DIRECTIONS FOR THIS TASK:
Only the lines from the one containing "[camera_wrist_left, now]" to the end of the material belong in your answer. Please copy them word for word.

COLLECTED DATA:
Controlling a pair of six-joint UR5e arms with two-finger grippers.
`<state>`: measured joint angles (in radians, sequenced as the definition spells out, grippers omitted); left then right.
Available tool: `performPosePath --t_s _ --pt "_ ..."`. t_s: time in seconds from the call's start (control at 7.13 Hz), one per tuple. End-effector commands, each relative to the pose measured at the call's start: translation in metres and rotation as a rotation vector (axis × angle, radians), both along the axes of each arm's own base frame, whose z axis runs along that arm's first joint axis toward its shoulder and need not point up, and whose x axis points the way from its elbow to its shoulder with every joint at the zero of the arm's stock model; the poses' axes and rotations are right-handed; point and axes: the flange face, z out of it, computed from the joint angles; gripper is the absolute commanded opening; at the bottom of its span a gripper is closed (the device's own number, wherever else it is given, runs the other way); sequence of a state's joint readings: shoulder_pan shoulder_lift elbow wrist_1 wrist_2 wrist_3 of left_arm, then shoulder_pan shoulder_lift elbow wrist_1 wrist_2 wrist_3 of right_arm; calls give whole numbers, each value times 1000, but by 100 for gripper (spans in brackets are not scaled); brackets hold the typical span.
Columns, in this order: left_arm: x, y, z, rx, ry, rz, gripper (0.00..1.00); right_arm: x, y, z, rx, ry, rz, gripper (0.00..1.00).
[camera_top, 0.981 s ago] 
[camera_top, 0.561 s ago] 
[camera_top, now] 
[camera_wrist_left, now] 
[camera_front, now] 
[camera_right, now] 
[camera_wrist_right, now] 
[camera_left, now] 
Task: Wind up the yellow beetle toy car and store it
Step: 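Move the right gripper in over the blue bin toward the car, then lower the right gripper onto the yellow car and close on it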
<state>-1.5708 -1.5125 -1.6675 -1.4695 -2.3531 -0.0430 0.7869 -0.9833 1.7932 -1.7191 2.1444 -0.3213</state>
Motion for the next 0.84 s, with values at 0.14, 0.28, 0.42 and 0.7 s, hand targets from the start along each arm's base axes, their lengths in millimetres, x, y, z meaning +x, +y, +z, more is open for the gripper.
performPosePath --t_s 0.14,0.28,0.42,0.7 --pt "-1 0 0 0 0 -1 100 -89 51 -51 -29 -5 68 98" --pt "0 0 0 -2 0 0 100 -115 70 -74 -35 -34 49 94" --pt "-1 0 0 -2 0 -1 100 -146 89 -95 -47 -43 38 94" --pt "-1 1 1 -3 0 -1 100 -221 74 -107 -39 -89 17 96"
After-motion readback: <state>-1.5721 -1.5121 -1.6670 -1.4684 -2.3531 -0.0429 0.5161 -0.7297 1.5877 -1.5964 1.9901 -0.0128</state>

ANSWER FOR THE TASK:
[camera_wrist_left, now] 
[camera_front, now] 
[camera_right, now] 
[camera_wrist_right, now] 
[camera_left, now] 
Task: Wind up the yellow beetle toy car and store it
Step: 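Move the right gripper in over the blue bin toward the car, then lower the right gripper onto the yellow car and close on it
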<state>-1.5708 -1.5125 -1.6675 -1.4695 -2.3531 -0.0430 0.7869 -0.9833 1.7932 -1.7191 2.1444 -0.3213</state>
Motion for the next 0.84 s, with values at 0.14, 0.28, 0.42 and 0.7 s, hand targets from the start along each arm's base axes, their lengths in millimetres, x, y, z meaning +x, +y, +z, more is open for the gripper.
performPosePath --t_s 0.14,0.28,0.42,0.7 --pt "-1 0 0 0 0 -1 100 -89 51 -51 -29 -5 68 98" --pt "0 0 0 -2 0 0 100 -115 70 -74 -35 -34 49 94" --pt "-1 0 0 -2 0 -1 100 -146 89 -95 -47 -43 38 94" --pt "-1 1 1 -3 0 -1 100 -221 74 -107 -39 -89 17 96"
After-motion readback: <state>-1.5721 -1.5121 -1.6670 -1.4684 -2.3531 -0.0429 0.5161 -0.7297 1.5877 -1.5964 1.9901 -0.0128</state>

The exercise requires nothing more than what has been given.